▸ **Activity**: Character for character, give back every line below.

▸ **Dataset records**:

──────

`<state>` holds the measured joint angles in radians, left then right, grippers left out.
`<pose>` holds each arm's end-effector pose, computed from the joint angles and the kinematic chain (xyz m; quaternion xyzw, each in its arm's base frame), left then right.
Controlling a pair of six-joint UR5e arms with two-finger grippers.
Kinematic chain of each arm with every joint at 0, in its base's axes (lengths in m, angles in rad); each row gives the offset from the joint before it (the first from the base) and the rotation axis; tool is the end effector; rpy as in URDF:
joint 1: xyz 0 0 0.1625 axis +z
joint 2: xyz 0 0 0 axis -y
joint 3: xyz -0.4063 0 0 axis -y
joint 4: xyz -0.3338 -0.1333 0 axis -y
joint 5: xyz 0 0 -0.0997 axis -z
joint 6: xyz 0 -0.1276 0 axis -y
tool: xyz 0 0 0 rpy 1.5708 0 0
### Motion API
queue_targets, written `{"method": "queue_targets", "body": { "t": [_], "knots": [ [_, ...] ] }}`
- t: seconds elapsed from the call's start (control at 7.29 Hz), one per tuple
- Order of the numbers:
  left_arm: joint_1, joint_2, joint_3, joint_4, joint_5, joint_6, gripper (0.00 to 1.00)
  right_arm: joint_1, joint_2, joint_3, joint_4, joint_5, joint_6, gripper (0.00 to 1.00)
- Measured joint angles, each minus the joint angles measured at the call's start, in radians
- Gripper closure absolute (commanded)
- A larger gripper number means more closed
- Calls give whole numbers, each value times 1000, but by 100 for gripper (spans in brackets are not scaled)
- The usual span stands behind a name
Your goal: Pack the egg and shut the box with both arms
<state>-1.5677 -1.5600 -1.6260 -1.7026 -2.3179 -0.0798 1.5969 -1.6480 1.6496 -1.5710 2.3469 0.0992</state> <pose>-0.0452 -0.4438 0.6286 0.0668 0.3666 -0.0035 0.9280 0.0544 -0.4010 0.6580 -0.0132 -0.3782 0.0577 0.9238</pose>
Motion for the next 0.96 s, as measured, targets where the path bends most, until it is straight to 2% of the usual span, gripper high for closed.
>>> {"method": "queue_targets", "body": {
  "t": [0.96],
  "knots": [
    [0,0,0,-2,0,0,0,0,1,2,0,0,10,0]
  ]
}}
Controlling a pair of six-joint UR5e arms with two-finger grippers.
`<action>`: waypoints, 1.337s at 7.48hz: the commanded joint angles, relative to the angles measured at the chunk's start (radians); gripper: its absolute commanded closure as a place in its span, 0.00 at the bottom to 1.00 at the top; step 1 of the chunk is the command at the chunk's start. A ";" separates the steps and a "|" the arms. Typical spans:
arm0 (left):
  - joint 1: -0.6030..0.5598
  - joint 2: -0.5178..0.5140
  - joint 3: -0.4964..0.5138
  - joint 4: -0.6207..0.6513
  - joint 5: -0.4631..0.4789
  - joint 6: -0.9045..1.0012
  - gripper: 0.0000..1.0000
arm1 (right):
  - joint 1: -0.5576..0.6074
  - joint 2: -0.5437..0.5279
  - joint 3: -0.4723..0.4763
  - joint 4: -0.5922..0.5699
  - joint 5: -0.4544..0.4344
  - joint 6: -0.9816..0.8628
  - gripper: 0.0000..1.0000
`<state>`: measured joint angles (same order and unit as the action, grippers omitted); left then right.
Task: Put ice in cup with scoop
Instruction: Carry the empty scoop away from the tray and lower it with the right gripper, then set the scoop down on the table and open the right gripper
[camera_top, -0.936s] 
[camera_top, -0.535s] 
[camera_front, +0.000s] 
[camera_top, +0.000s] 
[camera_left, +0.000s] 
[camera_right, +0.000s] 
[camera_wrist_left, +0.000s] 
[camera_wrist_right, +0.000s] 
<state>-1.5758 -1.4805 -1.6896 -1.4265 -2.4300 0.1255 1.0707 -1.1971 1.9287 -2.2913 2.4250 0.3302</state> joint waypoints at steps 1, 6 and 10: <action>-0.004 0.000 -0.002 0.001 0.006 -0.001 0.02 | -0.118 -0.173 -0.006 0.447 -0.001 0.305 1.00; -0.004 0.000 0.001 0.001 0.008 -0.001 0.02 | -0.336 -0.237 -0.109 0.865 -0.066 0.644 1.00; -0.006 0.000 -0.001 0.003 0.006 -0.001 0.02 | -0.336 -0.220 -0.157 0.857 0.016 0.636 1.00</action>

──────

▸ **Solved exercise**:
`<state>` holds the measured joint angles in radians, left then right, grippers left out.
`<pose>` holds each arm's end-effector pose, computed from the joint angles and the kinematic chain (xyz m; quaternion xyzw, each in its arm's base frame), left then right.
Controlling a pair of six-joint UR5e arms with two-finger grippers.
Kinematic chain of each arm with every joint at 0, in its base's axes (lengths in m, angles in rad); each row gives the offset from the joint before it (the first from the base) and the rotation axis; tool is the end effector; rpy as in URDF:
joint 1: xyz 0 0 0.1625 axis +z
joint 2: xyz 0 0 0 axis -y
joint 3: xyz -0.4063 0 0 axis -y
joint 4: xyz -0.3338 -0.1333 0 axis -y
joint 5: xyz 0 0 -0.0997 axis -z
joint 6: xyz 0 -0.1276 0 axis -y
tool: xyz 0 0 0 rpy 1.5708 0 0
### Motion API
queue_targets, written `{"method": "queue_targets", "body": { "t": [_], "knots": [ [_, ...] ] }}`
- t: seconds elapsed from the call's start (control at 7.29 Hz), one per tuple
- Order of the numbers:
  left_arm: joint_1, joint_2, joint_3, joint_4, joint_5, joint_6, gripper (0.00 to 1.00)
  right_arm: joint_1, joint_2, joint_3, joint_4, joint_5, joint_6, gripper (0.00 to 1.00)
- Measured joint angles, each minus the joint angles measured at the call's start, in radians
- Gripper closure absolute (commanded)
- A larger gripper number means more closed
- Calls give whole numbers, each value times 1000, but by 100 for gripper (spans in brackets are not scaled)
- The usual span stands behind a name
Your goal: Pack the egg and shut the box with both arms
<state>-1.5677 -1.5600 -1.6260 -1.7026 -2.3179 -0.0798 1.5969 -1.6480 1.6496 -1.5710 2.3469 0.0992</state> <pose>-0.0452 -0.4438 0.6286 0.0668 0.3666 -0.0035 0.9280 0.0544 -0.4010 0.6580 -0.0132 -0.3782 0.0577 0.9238</pose>
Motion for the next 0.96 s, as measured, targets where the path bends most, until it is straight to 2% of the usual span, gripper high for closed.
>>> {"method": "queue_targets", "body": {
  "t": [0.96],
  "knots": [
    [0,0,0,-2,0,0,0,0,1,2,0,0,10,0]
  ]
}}
Controlling a pair of six-joint UR5e arms with two-finger grippers.
`<action>`: waypoints, 1.337s at 7.48hz: the commanded joint angles, relative to the angles measured at the chunk's start (radians); gripper: its absolute commanded closure as a place in its span, 0.00 at the bottom to 1.00 at the top; step 1 of the chunk is the command at the chunk's start. A ";" separates the steps and a "|" the arms. Typical spans:
arm0 (left):
  - joint 1: -0.6030..0.5598
  - joint 2: -0.5178..0.5140
  - joint 3: -0.4964..0.5138
  - joint 4: -0.6207..0.6513
  - joint 5: -0.4631..0.4789
  - joint 6: -0.9045..1.0012
  - gripper: 0.0000..1.0000
arm1 (right):
  - joint 1: -0.5576..0.6074
  - joint 2: -0.5437..0.5279
  - joint 3: -0.4723..0.4763
  - joint 4: -0.5922..0.5699
  - joint 5: -0.4544..0.4344
  - joint 6: -0.9816..0.8628
  - gripper: 0.0000..1.0000
`<state>`: measured joint angles (same order and unit as the action, grippers omitted); left then right.
Task: Put ice in cup with scoop
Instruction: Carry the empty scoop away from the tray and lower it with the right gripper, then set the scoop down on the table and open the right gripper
[camera_top, -0.936s] 
[camera_top, -0.535s] 
[camera_front, +0.000s] 
[camera_top, +0.000s] 
[camera_left, +0.000s] 
[camera_right, +0.000s] 
[camera_wrist_left, +0.000s] 
[camera_wrist_right, +0.000s] 
<state>-1.5758 -1.4805 -1.6896 -1.4265 -2.4300 0.1255 1.0707 -1.1971 1.9287 -2.2913 2.4250 0.3302</state> joint waypoints at steps 1, 6 and 10: <action>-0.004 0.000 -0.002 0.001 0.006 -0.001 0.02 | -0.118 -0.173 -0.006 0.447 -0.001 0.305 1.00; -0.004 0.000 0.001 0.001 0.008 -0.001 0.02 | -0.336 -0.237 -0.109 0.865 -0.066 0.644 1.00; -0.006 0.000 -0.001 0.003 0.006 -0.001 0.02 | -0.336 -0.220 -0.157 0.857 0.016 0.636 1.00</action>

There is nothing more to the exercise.